Even though the libraries for R from Python, or Python from R code execution existed since years and despite of a recent announcement of Ursa Labs foundation by Wes McKinney who is aiming to join forces with RStudio foundation, Hadley Wickham in particularly, (find more here) to improve data scientists workflow and unify libraries to be used not only in Python, but in any programming language used by data scientists, some data professionals are still very strict on the language to be used for ANN models limiting their dev. environment exclusively to Python.
As a continuation of my R vs. Python comparison, I decided to test performance of both languages in terms of time required to train a convolutional neural network based model for image recognition. As the starting point, I took the blog post by Dr.
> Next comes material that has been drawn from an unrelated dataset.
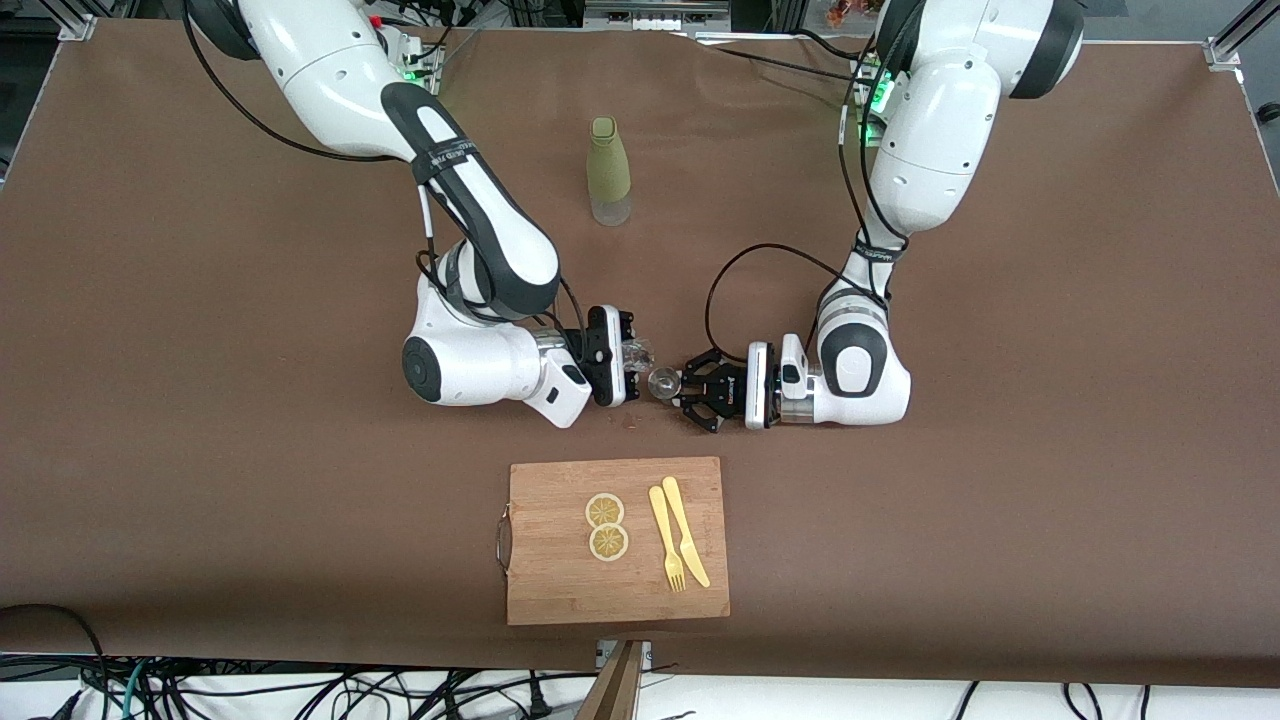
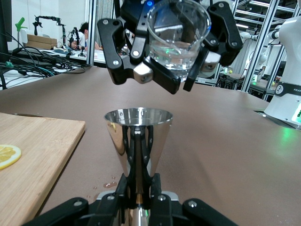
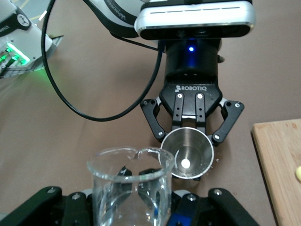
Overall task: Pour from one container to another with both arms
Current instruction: 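Tilt the beaker with the right gripper, pouring liquid into the jigger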
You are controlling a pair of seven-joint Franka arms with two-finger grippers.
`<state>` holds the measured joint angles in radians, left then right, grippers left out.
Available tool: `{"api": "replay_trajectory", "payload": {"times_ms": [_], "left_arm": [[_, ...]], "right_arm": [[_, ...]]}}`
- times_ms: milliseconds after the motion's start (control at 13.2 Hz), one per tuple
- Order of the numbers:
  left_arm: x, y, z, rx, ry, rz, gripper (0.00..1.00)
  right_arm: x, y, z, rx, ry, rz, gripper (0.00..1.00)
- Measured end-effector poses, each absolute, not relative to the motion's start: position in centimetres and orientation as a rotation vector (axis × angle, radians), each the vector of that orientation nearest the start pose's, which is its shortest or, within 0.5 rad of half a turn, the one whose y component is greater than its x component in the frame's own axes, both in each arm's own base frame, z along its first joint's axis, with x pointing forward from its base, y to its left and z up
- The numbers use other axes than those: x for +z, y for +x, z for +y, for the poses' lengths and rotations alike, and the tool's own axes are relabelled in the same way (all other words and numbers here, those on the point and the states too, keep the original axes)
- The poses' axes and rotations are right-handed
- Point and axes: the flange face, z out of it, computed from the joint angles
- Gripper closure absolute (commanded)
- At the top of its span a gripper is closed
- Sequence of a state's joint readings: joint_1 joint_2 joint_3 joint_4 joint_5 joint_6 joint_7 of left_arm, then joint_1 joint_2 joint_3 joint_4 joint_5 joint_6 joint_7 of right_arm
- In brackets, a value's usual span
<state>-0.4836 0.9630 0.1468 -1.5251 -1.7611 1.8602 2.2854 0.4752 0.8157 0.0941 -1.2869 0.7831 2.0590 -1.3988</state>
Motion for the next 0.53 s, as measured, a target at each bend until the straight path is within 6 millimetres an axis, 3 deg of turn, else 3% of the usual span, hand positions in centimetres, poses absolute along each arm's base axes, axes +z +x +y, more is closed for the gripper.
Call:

Shirin Glander on how easy it is to build a CNN model in R using Keras.
A few words about Keras. It is a Python library for artificial neural network ML models which provides high level fronted to various deep learning frameworks with Tensorflow being the default one.
Keras has many pros with the following among the others:
- Easy to build complex models just in few lines of code => perfect for dev. cycle to quickly experiment and check your ideas
- Code recycling: one can easily swap the backend framework (let’s say from CNTK to Tensorflow or vice versa) => DRY principle
- Seamless use of GPU => perfect for fast model tuning and experimenting
Since Keras is written in Python, it may be a natural choice for your dev. environment to use Python. And that was the case until about a year ago when RStudio founder J.J.Allaire announced release of the Keras library for R in May’17. I consider this to be a turning point for data scientists; now we can be more flexible with dev. environment and be able to deliver result more efficiently with opportunity to extend existing solutions we may have written in R.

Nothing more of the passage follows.